We have a static caravan on the little farm which we converted to use as our home office. This is great from a space point of view - our little wee house remains (relatively) uncluttered, and we get to have decent working space when working from home. Unfortunately, the old static caravan does not cope at all well with cold weather. It's about 10m x 4m, and the floor is a thin piece of chipboard - with the result that you can have a 2KW heater running full blast, with temperature in the mid 20Cs at ceiling level - but only marginally above freezing at floor level. This is not good for productivity in winter.
Consequently we spent some time thinking about insulation. The greatest weak point is the lack of thermal isolation at the floor, so that's what we decided to tackle first. I didn't like the idea of cutting pieces of isomil to fit - it seemed like an insensibly-large job. I didn't think fibreglass matting would handle being fitted to the underside of the van (too much water) and there isn't really clearance to raise the floor. We finally settled on a closed-cell polyurethane spray foam, which is available in a DIY kit . I finally got around to applying it this weekend. Donning a disposable paper boilersuit and a vapour filter mask, I felt I looked like an extra from a B-grade NBC disaster movie. Michelle took the obligatory silly photos, which I'll post here one of these days for giggles, and I set about it. I should point out that the spray foam kit includes to canisters containing some fairly nasty stuff which, when mixed, is fluffy, gets everywhere, is sticky, and sets hard really quickly. It is extremely hard to clean up - soap and water, spirits and petrol do nothing to shift it - the brochure says that once set it can only be removed using "mechanical means". In my case this involved a painful application of potscourer to hands. The paper boiler suit with silly hood is ABSOLUTELY indispensable, don't use this stuff without it. Lying on your back in 2ft of clearance under the caravan, rolling in gravel and nettles, is unpleasant enought on its own - getting the gravel irreversibly glued to you in the process is just delightful. The vapours produced are also quite an irritant - while the vapour filter initially seemed like overkill, I certainly recommend it. Stupidly I didn't where gloves - a pair of disposable latex gloves would have saved me a great deal of trouble.

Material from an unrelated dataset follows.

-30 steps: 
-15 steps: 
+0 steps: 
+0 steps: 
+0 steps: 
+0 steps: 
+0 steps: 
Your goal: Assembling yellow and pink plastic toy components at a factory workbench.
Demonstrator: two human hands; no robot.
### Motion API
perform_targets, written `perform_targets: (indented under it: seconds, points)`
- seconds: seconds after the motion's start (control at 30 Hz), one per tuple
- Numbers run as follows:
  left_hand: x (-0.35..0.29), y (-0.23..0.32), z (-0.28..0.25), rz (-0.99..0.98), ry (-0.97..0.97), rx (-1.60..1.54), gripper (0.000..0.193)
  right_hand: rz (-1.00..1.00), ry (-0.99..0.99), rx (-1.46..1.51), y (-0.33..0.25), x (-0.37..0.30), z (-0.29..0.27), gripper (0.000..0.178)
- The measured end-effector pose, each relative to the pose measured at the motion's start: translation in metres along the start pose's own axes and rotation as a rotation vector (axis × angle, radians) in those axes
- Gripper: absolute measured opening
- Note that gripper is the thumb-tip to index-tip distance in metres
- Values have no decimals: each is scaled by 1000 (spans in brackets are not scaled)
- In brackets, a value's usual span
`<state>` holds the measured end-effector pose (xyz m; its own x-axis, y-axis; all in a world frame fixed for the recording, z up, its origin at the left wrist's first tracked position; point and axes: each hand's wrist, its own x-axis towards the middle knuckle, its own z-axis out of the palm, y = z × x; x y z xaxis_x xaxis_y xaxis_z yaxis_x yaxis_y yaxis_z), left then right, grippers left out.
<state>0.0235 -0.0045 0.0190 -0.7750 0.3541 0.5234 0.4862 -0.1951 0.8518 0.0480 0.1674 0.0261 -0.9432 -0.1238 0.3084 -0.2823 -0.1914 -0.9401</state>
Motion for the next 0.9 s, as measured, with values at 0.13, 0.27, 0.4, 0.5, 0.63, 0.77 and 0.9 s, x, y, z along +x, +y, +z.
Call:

In spite of all that, the foam is amazing stuff - you spray on a skinny layer of mousse, and it quickly expands to a few inches thick. Within a few minutes it's set hard, and can be cut with a saw. It's really easy to spray into awkward corners, where it will expand to provide good coverage. It's pretty much totally waterproof, and is one of the most effective commercially-available forms of insulation. The old van is already maintaining temperatures well above ambient with just the server and UPS running. I'm not sure if that will be enough - we may need to do the roof, and possibly the walls (they do a version which expands more slowly, suitable for injection into wall cavities), and maybe double-glazing - but just doing the floor has made a significant different already, to the point where the oil-filled radiator will hopefully be able to cope, even if it isn't very efficient. Also, I've always wondered about the wisdom of having chipboard more-or-less exposed to the elements - now it's nicely sealed off. The van is clearly quite old; hopefully this will help it last a few more years!